### Your assignment
Please keep to the lines below from the one with "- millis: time" through the one with "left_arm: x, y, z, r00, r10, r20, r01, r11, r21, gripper", and restate them word for word, ends included.

### Data extract
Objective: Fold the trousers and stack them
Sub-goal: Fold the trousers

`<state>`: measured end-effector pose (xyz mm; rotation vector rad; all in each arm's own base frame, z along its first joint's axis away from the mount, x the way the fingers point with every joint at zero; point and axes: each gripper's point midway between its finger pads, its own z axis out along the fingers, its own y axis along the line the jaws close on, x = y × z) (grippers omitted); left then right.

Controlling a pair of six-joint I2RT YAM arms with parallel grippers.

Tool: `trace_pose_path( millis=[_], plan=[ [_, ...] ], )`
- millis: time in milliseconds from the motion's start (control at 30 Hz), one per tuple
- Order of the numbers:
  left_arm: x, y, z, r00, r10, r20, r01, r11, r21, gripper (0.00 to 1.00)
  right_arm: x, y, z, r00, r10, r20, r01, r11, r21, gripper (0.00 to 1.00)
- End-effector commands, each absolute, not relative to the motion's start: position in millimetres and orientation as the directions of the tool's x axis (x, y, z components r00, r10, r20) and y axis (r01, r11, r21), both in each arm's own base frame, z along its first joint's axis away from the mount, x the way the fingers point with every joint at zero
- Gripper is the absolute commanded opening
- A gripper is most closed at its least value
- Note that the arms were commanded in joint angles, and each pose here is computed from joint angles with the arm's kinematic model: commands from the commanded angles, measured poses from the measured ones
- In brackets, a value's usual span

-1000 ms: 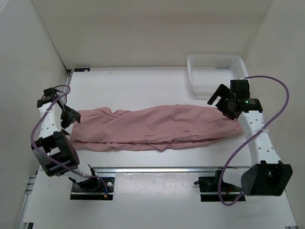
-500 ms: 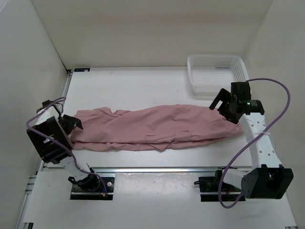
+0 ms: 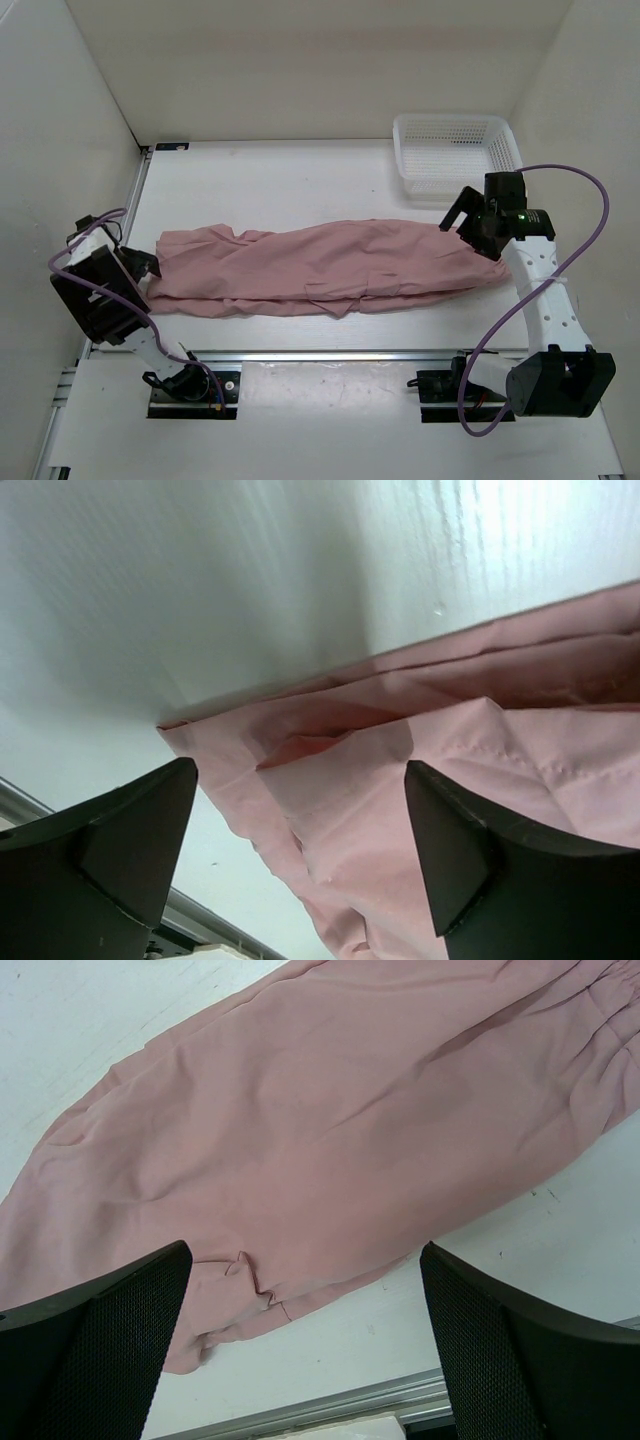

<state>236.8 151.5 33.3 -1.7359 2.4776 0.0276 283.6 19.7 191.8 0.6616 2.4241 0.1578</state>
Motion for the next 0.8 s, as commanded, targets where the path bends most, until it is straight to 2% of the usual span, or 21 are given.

### Solution to the exercise
- millis: time in milliseconds from the motion's start (control at 30 Hz), one per tuple
- Order of the numbers:
  left_arm: x, y, z, r00, r10, r20, r01, r11, r21, gripper (0.00 to 1.00)

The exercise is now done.